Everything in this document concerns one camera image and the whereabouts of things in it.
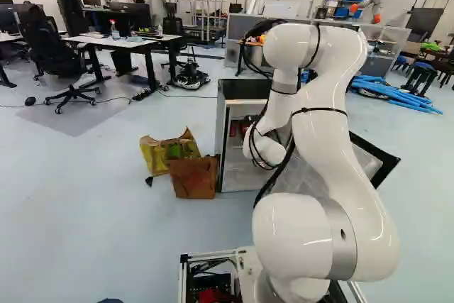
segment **light gray floor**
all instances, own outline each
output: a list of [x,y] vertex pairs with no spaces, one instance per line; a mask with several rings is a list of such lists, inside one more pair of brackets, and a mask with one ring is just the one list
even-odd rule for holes
[[[133,59],[144,75],[143,58]],[[104,52],[100,60],[111,64]],[[167,56],[153,60],[158,78],[166,79],[158,64]],[[218,60],[199,64],[211,84],[195,93],[167,94],[215,97],[216,80],[235,72]],[[30,95],[42,101],[50,93],[31,80],[31,67],[18,62],[5,68],[19,87],[0,87],[0,104],[20,105]],[[389,81],[400,85],[405,79],[393,74]],[[437,85],[428,95],[443,116],[348,95],[350,129],[402,158],[380,187],[401,236],[401,265],[391,278],[361,285],[372,303],[450,301],[454,92]],[[126,77],[114,78],[102,99],[138,90]],[[39,112],[40,122],[31,122],[32,114],[25,119],[25,110]],[[110,114],[96,114],[104,110]],[[213,98],[161,94],[131,105],[122,99],[96,108],[72,104],[63,116],[46,106],[0,108],[0,302],[176,302],[180,253],[250,245],[255,192],[189,201],[175,198],[168,176],[156,178],[153,188],[144,182],[149,174],[141,136],[171,138],[188,126],[202,153],[213,153],[215,115]],[[83,131],[52,123],[64,116]]]

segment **plastic bottle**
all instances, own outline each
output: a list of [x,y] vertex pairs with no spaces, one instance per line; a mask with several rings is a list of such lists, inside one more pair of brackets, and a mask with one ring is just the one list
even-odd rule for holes
[[110,20],[111,22],[111,34],[112,34],[112,39],[113,40],[119,40],[120,39],[120,32],[116,29],[116,26],[115,26],[115,21],[114,20]]

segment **brown paper bag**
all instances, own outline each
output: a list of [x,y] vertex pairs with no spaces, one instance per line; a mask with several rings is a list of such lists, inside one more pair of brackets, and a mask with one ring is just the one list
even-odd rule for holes
[[207,156],[170,160],[170,176],[178,198],[213,199],[218,175],[218,160]]
[[151,136],[143,136],[139,145],[148,170],[154,177],[169,172],[168,160],[200,158],[199,147],[187,127],[178,138],[159,141]]

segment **black office chair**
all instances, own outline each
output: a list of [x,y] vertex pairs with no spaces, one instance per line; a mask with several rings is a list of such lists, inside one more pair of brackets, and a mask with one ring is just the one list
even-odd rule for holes
[[77,46],[78,53],[75,53],[73,49],[60,39],[58,32],[55,32],[47,23],[45,14],[38,6],[32,6],[28,10],[26,20],[21,21],[19,28],[31,48],[31,58],[38,69],[50,75],[58,76],[60,79],[70,80],[72,83],[67,91],[46,97],[45,104],[51,104],[53,99],[63,98],[63,101],[55,109],[56,114],[61,114],[62,107],[70,99],[76,99],[77,97],[86,99],[92,106],[96,105],[95,98],[89,97],[85,93],[95,92],[100,94],[100,88],[76,89],[73,85],[87,72],[84,52],[88,45],[86,43],[79,44]]
[[[184,33],[183,20],[178,17],[168,16],[164,18],[162,22],[162,32],[165,35],[180,35],[182,39],[178,40],[178,43],[175,43],[175,50],[183,51],[187,49],[187,38]],[[161,67],[164,68],[165,65],[170,63],[162,63]],[[186,62],[177,61],[177,64],[180,67],[184,67]]]

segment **yellow bag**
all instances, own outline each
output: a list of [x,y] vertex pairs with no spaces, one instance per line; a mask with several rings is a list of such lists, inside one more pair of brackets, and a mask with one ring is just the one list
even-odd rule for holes
[[168,160],[200,158],[199,147],[187,127],[179,138],[159,141],[151,136],[143,136],[139,145],[153,177],[169,172]]

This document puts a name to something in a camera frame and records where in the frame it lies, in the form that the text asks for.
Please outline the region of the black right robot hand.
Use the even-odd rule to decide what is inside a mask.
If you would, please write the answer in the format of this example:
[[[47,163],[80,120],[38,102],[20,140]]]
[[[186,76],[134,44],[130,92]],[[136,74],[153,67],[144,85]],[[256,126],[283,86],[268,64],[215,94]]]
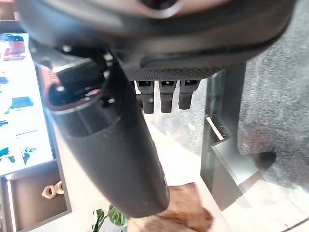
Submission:
[[[207,94],[240,97],[246,63],[287,29],[294,0],[18,0],[37,65],[59,78],[45,107],[84,171],[134,218],[169,204],[169,190],[143,114],[154,82],[161,111],[179,108],[207,79]]]

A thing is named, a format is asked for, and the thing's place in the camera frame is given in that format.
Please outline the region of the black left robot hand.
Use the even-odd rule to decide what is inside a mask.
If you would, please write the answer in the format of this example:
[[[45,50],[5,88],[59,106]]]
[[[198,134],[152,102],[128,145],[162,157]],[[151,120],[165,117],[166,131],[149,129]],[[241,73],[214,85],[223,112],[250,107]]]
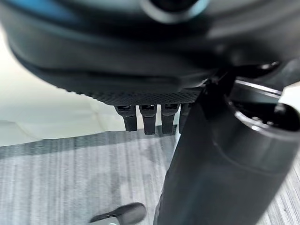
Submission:
[[[300,147],[297,0],[3,0],[16,59],[38,78],[112,105],[127,131],[181,137],[156,225],[254,225]]]

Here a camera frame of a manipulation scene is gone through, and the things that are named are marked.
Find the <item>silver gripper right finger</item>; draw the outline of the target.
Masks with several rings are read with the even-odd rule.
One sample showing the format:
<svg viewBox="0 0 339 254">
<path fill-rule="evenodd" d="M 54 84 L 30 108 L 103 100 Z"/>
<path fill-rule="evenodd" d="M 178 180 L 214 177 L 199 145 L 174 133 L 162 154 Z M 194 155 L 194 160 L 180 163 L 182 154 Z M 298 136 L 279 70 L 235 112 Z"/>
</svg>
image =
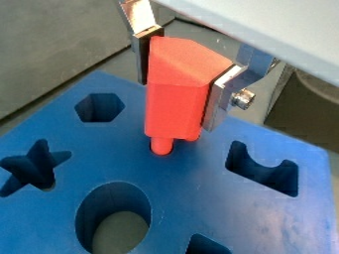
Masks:
<svg viewBox="0 0 339 254">
<path fill-rule="evenodd" d="M 242 44 L 236 62 L 212 80 L 202 126 L 212 132 L 223 123 L 228 110 L 238 106 L 247 110 L 255 94 L 247 87 L 268 74 L 274 67 L 274 56 L 247 44 Z"/>
</svg>

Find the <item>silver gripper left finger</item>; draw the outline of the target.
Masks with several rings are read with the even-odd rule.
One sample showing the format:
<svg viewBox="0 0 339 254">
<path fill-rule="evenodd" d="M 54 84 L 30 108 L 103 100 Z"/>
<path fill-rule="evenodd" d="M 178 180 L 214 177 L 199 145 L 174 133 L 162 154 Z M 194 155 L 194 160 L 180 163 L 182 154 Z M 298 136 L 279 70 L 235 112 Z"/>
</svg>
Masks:
<svg viewBox="0 0 339 254">
<path fill-rule="evenodd" d="M 136 55 L 138 81 L 146 84 L 150 42 L 154 36 L 164 35 L 164 28 L 156 23 L 150 0 L 118 0 L 118 10 Z"/>
</svg>

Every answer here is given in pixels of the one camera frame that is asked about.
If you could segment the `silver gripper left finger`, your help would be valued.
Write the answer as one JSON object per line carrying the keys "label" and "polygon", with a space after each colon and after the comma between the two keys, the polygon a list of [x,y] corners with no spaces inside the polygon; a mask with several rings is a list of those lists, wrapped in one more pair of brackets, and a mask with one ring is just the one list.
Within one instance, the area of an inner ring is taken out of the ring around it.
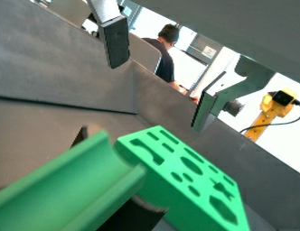
{"label": "silver gripper left finger", "polygon": [[87,4],[98,22],[107,64],[111,69],[115,69],[130,58],[127,18],[119,12],[117,0],[87,0]]}

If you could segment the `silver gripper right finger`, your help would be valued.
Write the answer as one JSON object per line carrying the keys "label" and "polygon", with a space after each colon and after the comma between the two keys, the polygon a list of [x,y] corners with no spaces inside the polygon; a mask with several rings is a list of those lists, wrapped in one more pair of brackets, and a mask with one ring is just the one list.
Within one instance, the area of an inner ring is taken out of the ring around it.
{"label": "silver gripper right finger", "polygon": [[233,71],[244,78],[244,81],[210,95],[209,90],[226,74],[222,71],[202,91],[192,122],[192,128],[196,132],[202,132],[206,129],[221,111],[237,114],[241,106],[236,103],[236,99],[261,90],[276,74],[274,70],[244,55],[240,56]]}

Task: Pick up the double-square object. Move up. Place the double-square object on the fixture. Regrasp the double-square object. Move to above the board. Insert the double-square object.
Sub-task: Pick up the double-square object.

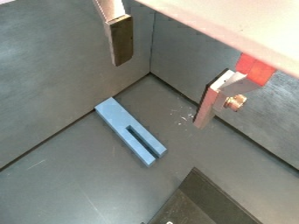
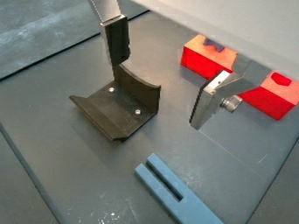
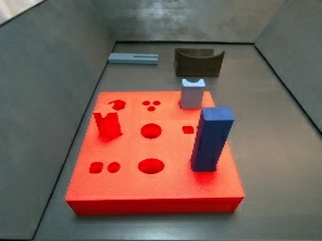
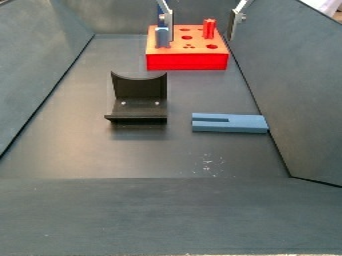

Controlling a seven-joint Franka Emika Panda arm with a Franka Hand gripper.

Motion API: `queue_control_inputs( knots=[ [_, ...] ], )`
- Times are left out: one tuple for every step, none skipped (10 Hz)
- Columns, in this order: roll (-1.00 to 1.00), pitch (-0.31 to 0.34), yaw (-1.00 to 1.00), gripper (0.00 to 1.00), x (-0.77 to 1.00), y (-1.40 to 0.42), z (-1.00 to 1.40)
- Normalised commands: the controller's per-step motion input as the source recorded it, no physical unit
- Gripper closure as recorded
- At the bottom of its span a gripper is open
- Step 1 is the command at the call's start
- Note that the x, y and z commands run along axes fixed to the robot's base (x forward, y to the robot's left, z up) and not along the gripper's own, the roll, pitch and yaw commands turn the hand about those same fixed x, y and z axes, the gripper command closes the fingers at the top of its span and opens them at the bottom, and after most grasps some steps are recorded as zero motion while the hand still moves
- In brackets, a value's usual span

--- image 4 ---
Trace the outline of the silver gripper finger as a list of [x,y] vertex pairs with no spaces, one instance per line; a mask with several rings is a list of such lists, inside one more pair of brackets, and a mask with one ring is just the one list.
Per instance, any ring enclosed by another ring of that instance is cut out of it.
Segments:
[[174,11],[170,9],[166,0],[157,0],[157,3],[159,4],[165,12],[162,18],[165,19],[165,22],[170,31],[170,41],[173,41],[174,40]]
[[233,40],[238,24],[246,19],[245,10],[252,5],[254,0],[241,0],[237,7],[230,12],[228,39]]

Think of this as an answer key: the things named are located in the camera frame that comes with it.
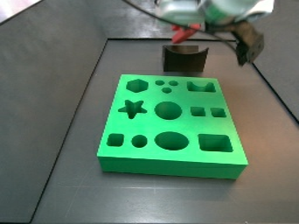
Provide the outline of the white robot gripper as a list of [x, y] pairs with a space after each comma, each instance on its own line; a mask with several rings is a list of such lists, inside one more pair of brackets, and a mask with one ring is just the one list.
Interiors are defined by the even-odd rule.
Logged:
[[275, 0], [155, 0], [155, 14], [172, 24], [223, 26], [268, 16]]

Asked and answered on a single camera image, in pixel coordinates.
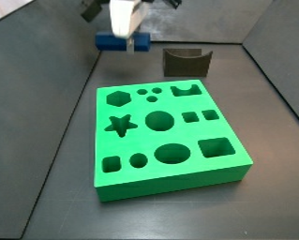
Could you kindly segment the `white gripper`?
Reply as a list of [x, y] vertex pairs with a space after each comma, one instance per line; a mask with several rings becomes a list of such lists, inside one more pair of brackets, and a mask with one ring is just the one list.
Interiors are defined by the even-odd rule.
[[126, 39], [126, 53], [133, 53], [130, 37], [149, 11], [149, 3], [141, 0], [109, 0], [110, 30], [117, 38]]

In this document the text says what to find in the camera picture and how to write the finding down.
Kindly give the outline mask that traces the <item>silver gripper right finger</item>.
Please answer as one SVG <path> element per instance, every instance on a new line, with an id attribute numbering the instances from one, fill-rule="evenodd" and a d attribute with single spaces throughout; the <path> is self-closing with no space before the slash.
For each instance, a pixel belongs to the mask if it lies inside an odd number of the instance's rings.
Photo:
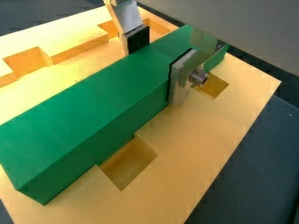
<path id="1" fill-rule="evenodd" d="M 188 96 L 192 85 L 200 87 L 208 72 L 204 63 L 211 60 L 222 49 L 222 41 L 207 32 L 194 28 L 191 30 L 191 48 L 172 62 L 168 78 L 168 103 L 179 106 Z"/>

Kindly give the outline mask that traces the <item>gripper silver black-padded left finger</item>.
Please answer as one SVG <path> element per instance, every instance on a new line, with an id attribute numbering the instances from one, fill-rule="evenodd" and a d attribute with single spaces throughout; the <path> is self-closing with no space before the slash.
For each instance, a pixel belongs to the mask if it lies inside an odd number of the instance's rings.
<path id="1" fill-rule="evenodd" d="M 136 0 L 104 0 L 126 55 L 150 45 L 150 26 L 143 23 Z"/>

WORK REQUEST →
What belongs in the answer is each line of the listing that contains the word "would".

ANSWER FOR THE TASK →
If you would, please write the answer in the format of this example:
If you would, please write the answer in the format of this example:
If you could segment the `silver gripper left finger`, your help would be valued.
If you could segment the `silver gripper right finger`, your help would be valued.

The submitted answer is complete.